TASK DIRECTIONS:
Only lines that contain the string "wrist" should be returned from the material below.
--- START ---
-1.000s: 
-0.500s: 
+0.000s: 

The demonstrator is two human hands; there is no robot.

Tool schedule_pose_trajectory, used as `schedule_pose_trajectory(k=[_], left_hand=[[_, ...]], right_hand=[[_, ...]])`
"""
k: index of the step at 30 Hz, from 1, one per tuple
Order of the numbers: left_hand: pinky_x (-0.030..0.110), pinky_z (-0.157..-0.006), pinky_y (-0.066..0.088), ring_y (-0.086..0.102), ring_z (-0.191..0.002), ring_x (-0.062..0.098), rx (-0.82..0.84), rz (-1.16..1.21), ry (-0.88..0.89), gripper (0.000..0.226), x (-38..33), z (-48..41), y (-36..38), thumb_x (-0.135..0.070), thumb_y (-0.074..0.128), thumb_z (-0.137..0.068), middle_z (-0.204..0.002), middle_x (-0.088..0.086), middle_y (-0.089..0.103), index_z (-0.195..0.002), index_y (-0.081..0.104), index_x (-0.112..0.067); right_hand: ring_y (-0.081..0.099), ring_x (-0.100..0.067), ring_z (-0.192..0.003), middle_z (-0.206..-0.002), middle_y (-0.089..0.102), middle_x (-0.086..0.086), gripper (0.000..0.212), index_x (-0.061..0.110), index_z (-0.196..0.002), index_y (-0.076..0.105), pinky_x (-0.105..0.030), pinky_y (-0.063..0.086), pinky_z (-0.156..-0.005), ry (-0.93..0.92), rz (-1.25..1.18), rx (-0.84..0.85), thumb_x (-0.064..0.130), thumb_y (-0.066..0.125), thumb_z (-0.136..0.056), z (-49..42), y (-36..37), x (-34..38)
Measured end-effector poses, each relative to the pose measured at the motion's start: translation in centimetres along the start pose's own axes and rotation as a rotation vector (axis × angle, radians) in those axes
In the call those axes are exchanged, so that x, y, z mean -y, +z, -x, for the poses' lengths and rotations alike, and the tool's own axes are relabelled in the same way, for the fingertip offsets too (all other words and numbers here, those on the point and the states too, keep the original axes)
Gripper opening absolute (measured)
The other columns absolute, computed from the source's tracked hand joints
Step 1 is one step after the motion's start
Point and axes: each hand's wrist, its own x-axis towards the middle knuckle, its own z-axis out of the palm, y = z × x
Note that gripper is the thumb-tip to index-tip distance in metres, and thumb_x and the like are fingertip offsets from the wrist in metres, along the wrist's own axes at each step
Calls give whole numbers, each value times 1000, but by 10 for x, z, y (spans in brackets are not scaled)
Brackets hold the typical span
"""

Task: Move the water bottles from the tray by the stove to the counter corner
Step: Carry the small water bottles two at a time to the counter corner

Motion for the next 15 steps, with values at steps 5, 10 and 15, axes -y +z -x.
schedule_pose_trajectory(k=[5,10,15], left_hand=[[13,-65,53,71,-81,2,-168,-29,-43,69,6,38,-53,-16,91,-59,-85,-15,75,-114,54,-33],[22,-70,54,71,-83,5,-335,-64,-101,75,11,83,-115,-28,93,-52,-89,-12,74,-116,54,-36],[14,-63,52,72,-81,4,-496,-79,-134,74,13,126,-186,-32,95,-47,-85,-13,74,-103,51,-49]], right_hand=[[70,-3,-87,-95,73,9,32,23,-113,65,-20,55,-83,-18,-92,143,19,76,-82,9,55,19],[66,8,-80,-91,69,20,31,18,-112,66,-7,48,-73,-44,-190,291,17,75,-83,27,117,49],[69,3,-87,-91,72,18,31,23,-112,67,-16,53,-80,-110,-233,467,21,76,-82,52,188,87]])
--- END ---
OUTPUT OF THE EXERCISE:
Point and axes: each hand's wrist, its own x-axis towards the middle knuckle, its own z-axis out of the palm, y = z × x
Note that gripper is the thumb-tip to index-tip distance in metres, and thumb_x and the like are fingertip offsets from the wrist in metres, along the wrist's own axes at each step

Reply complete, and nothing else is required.